Regular expressions are a key part of API definitions that define the format of accepted inputs and outputs among other things. As hardcoding string values rarely makes any sense in API definitions, regular expressions are needed to define how those strings should look like.

However, regular expressions can get complex and it may be difficult to ensure that they are consistently used throughout. Even in a same developer team different developers could write the pattern for the same regular expression in different ways, some of them good, some bad, some possibly even very bad. The more ways to write a pattern, the larger the potential attack surface, as attackers have more options to attempt to exploit.

Data dictionaries allow organization administrators to define a dictionary of formats that should be used in APIs in their organization. This way you can harmonize what formats your APIs accept and consequently increase their security as the stricter data definition quality for input and output data narrows down the attack surface. For developers, this means that they do not have to reinvent the wheel but can check the data dictionaries for formats already in use and use the existing ones.

The screenshot shows the details for the format entry 'date' from the standard data dictionary maintained by 42Crunch.

Standard data dictionary

All organizations get a data dictionary with formats that follow standard patterns, such as date, email, hostname, or IP address. You can add more formats and edit the existing ones, for example, if your company conventions specify using a different date format than the default pattern provided. You cannot delete the standard data dictionary, but you can reset it back to the formats it originally came with.

Data dictionaries are not yet available in the free community organization.

In addition to the standard data dictionary, you can add more data dictionaries, for example, to dedicate them to different kinds of formats used in your APIs. This makes it easy for API developers then to find and use the patterns in their API definitions, ensuring that same patterns are consistently used throughout all APIs in your organization.

Types of formats

You can define regular expression patterns for strings and lists of enums in your data dictionaries.

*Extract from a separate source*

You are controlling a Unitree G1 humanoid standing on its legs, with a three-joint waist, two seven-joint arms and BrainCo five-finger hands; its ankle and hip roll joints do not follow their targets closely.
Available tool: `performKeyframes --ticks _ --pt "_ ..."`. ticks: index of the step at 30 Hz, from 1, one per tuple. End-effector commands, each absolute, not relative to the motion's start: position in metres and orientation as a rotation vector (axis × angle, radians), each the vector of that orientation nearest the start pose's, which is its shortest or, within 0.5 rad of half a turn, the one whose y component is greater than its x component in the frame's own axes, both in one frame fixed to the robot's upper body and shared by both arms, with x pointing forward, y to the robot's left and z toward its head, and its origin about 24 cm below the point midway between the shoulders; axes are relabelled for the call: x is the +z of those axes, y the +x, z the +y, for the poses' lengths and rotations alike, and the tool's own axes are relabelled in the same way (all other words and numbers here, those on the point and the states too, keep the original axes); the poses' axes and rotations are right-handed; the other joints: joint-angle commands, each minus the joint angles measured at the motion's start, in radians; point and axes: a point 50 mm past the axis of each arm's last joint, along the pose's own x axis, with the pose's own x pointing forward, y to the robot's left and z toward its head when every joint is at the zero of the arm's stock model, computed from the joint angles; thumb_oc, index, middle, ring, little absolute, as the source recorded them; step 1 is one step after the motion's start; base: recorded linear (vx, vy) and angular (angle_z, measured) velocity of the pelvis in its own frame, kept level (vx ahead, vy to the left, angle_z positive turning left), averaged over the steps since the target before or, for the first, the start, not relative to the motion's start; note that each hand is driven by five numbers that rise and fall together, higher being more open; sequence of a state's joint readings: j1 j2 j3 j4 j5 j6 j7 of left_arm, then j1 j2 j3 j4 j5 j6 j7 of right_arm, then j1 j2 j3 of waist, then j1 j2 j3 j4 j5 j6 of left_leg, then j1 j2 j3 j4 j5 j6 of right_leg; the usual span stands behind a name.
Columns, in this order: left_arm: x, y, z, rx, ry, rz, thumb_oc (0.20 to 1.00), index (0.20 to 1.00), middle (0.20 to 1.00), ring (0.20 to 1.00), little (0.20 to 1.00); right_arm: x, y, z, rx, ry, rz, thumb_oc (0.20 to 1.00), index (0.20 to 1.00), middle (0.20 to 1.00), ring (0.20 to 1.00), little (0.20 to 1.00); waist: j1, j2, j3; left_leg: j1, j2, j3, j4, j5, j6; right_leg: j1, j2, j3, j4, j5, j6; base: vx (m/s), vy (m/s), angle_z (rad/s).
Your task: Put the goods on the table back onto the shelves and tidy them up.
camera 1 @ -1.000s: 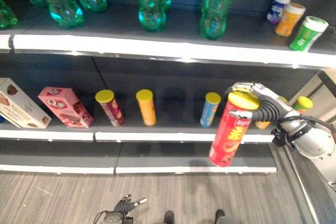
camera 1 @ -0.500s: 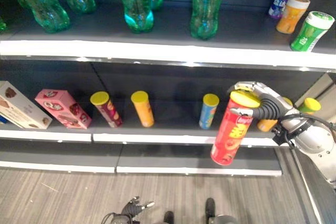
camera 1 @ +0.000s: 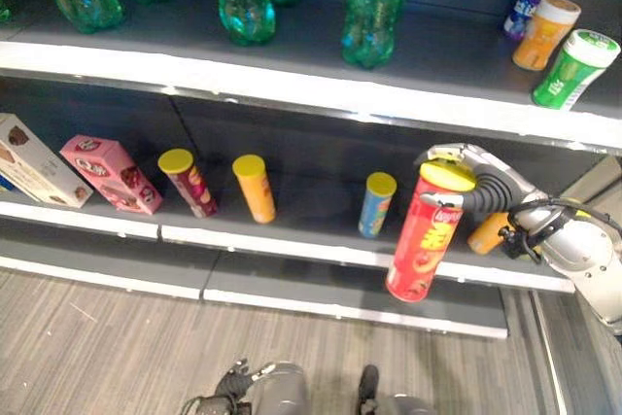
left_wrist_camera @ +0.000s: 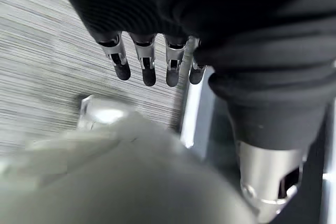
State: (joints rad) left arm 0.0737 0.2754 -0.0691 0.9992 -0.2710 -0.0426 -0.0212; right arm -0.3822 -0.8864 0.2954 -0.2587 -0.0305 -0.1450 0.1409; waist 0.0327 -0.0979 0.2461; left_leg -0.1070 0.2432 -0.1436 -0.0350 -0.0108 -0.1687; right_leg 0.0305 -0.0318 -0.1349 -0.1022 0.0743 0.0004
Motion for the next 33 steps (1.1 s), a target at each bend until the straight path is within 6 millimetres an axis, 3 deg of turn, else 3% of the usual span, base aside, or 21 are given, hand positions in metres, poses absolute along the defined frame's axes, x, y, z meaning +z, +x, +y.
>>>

The available properties depend on the format type:

Parameter Format type Description
Pattern String

A regular expression for the accepted string pattern

The OpenAPI Specification defines the pattern format as ECMA Script. 42Crunch API Security Platform uses the pattern format PCRE1 compiled with the PCRE_JAVASCRIPT_COMPAT option which uses ECMA Script syntax for constructs where ECMA Script and PCRE would be different, such as the support of \U and \u for unicode.

Example Both An example of how an acceptable value could look.
Min length and max length String The length limitations for accepted string values. These must match length limits defined in the regular expression pattern.
Enum Enum List of allowed enum values (for example, enum1, enum2, enum3).

Both format types also let you define additional details that characterizes the data in question:

  • Sensitivity level: How sensitive is the data in question, from not sensitive at all to critical (defaults to medium).
  • GDPR or PII data: Can the data in question include information that falls under General Data Protection Regulation, or is Personally Identifiable Information.
  • Identifier: Is the data in question an object identifier (for example, UUID, GUID).